Diante disso tudo, o MTE agiu conforme sua função, mas seu trabalho foi impedido logo no início, o que eliminou a esperança de alcance dos objetivos, graças à forma como procedeu o setor trabalhista da Justiça recifense. Este não agiu em total acordo com sua fina semelhante à do órgão federal, pois também deveria ter como foco de sua atuação os direitos dos trabalhao dores. A instituição judicial permitiu o retorno das atividades da Contax sem averiguar a documentação e a estrutura física da empresa para descobrir se as mesmas passaram ou não pelas adequações necessárias e usou como único argumento para defender essa atitude a enorme quantidade de pessoas empregadas pelo call center, sua importância para a economia da capital pernambucana e as desastrosas consequências da interdição.

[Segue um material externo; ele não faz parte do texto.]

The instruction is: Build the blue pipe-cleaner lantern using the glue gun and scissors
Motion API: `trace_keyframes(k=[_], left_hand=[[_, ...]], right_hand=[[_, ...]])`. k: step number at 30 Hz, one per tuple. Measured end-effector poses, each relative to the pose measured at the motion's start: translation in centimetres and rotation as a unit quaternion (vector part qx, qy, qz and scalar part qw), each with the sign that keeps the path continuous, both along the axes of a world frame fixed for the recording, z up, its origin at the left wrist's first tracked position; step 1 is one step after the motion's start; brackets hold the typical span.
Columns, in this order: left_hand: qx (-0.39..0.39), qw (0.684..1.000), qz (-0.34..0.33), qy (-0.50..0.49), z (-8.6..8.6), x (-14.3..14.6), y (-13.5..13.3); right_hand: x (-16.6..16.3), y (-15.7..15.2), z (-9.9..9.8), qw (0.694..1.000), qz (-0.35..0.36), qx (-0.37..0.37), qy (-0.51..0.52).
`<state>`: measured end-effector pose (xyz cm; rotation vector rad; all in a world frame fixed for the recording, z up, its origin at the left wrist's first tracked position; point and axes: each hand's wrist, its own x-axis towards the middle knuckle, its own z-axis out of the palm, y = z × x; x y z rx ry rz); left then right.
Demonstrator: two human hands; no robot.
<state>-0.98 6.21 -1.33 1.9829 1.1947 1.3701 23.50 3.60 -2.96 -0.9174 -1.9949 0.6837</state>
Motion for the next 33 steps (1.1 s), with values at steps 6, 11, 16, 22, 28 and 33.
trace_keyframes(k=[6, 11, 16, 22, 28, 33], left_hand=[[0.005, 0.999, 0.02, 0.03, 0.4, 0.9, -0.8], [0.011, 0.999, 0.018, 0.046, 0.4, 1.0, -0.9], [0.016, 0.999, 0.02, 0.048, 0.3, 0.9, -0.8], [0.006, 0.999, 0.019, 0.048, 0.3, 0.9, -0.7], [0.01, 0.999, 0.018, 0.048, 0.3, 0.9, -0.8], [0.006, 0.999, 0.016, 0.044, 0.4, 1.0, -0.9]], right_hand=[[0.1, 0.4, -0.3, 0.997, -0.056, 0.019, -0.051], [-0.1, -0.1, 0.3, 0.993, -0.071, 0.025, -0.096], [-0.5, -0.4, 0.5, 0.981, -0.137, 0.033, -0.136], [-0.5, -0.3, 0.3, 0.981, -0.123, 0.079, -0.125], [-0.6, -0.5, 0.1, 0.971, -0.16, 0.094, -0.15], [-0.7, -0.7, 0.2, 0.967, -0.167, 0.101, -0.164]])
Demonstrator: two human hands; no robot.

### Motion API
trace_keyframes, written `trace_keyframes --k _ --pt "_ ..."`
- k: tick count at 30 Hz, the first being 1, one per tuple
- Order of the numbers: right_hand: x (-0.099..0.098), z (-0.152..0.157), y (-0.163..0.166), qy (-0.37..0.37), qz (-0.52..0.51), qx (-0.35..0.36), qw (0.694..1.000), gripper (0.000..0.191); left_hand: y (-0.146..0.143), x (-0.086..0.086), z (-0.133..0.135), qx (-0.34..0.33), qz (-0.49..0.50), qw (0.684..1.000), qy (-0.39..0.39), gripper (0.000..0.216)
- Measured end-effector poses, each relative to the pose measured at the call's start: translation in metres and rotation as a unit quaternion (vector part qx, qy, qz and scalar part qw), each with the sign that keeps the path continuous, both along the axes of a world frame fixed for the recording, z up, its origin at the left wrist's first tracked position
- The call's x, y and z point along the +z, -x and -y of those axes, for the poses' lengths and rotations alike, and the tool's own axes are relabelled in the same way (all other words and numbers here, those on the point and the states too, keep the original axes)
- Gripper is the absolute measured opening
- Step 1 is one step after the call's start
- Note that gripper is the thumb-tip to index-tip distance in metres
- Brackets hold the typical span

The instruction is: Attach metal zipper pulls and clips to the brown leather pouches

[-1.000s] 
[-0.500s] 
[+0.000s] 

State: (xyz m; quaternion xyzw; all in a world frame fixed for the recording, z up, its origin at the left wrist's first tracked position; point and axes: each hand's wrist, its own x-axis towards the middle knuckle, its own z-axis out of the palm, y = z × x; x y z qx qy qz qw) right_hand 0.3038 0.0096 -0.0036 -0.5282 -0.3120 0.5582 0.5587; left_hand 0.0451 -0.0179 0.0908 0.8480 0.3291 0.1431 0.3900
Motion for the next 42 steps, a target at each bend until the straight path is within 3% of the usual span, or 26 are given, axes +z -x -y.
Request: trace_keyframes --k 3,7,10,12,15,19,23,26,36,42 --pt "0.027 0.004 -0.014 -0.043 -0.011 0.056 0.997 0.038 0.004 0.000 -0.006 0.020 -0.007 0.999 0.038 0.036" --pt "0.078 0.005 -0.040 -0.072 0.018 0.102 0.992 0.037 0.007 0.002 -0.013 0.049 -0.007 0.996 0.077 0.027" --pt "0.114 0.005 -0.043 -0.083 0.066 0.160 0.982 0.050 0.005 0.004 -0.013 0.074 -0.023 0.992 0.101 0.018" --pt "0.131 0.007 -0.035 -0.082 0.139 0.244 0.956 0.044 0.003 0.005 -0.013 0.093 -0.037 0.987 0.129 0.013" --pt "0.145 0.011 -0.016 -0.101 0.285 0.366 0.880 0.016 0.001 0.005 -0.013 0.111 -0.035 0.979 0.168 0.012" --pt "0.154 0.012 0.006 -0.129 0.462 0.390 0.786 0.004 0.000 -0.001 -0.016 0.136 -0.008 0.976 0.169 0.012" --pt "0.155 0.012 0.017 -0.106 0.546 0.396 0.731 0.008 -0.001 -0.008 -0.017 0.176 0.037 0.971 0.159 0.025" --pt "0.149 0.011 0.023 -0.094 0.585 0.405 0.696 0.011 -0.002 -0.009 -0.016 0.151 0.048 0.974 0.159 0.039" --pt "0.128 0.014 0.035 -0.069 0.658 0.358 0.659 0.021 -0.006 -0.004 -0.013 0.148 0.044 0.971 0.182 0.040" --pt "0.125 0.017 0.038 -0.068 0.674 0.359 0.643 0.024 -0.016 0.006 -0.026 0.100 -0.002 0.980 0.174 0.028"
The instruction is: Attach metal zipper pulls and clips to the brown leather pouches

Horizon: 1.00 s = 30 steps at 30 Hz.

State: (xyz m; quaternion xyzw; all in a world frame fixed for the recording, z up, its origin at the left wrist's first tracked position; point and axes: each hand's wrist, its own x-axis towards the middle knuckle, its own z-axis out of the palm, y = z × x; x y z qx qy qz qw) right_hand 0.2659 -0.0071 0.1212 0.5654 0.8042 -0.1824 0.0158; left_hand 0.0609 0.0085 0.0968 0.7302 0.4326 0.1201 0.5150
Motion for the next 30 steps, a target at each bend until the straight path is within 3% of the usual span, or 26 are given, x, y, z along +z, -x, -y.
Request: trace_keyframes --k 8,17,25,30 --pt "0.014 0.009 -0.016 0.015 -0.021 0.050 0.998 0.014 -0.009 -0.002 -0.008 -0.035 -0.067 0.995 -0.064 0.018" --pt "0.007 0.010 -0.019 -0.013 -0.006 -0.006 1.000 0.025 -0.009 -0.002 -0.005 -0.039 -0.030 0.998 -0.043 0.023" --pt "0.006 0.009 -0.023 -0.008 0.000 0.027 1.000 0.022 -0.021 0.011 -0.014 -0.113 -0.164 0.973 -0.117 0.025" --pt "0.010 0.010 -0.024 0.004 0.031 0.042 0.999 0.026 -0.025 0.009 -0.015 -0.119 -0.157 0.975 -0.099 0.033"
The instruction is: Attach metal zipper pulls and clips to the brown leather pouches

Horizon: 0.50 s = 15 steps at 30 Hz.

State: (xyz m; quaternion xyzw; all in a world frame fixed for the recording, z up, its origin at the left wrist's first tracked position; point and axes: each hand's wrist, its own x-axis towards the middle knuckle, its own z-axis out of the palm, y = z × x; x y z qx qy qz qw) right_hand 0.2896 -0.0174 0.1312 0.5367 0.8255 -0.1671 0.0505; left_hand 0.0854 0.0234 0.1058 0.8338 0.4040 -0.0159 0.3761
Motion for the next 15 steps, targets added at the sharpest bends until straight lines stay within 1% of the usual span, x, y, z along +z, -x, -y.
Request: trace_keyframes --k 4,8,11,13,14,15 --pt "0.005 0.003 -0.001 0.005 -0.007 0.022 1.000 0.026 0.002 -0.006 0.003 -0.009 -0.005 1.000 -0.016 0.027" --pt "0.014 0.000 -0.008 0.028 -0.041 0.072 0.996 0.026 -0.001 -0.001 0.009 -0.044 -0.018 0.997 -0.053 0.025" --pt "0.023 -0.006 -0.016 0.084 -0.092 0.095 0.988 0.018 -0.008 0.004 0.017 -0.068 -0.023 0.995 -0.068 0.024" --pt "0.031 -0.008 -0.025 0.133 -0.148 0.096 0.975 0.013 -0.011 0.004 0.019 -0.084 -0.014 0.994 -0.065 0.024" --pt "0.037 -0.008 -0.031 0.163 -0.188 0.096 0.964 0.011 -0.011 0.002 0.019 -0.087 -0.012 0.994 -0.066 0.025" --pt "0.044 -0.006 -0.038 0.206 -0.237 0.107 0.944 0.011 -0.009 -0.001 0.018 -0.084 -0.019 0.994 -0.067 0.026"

Esses efeitos de fato são possíveis, mas o tamanho da empresa não deve ser considerado como um aspecto que permita comportamentos dos patrões semelhantes à escravidão e a enorme massa de funcionários, considerada apenas um enorme número que movimenta o setor de serviços da cidade. É importante uma resposta geral desse ministério, no sentido de atingir tanto esse estabelecimento da Contax em Recife quanto os demais ligados à mesma companhia e outras no resto do país. É necessária uma varredura por todas essas empresas, a aplicação das penalidades às que não estiverem fornecendo aos empregados o tratamento exigido pela lei e a tomada de medidas para evitar que os infratores consigam escapar impunes, sensibilizando a Justiça local a respeito dos abusos cometidos, que podem até elevar o valor do patrimônio dos administradores, mas têm resultado contrário sobre o rendimento dos trabalhadores e a saúde física e mental dos mesmos e seus familiares, consequências estas que não têm os impactos reduzidos pelo salário, por mais alto que seja (quando são cumpridas as muito exigentes metas), motivo pelo qual, em caso de interdição temporária ou definitiva das entidades, é também indispensável a facilitação do acesso destes a tratamentos médicos e psicológicos e projetos que, por meio de cursos técnicos, criam oportunidades de ocupação de vagas em firmas da mesma área ou de diferentes setores capazes de enxergar sua mão-de-obra como seres humanos, reconhecendo no respeito a seus limites físicos e emocionais a melhor chave para o sucesso diante dos clientes, o mais importante por corresponder às reais funções das firmas. Por fim, as empresas de todos os segmentos que terceirizam serviços de telemarketing precisam ser alvo de campanhas com o intuito de informá-las a respeito da necessidade de monitorar as condutas dos responsáveis pelos sistemas de comunicação que contratam. Ao não tomarem providências diante das irregularidades nos call centers, os contratantes viram cúmplices e vítimas, nesse último caso, junto com consumidores, que em nada contribuíram para receberem atendimento em padrão de qualidade mais baixo do que mereciam!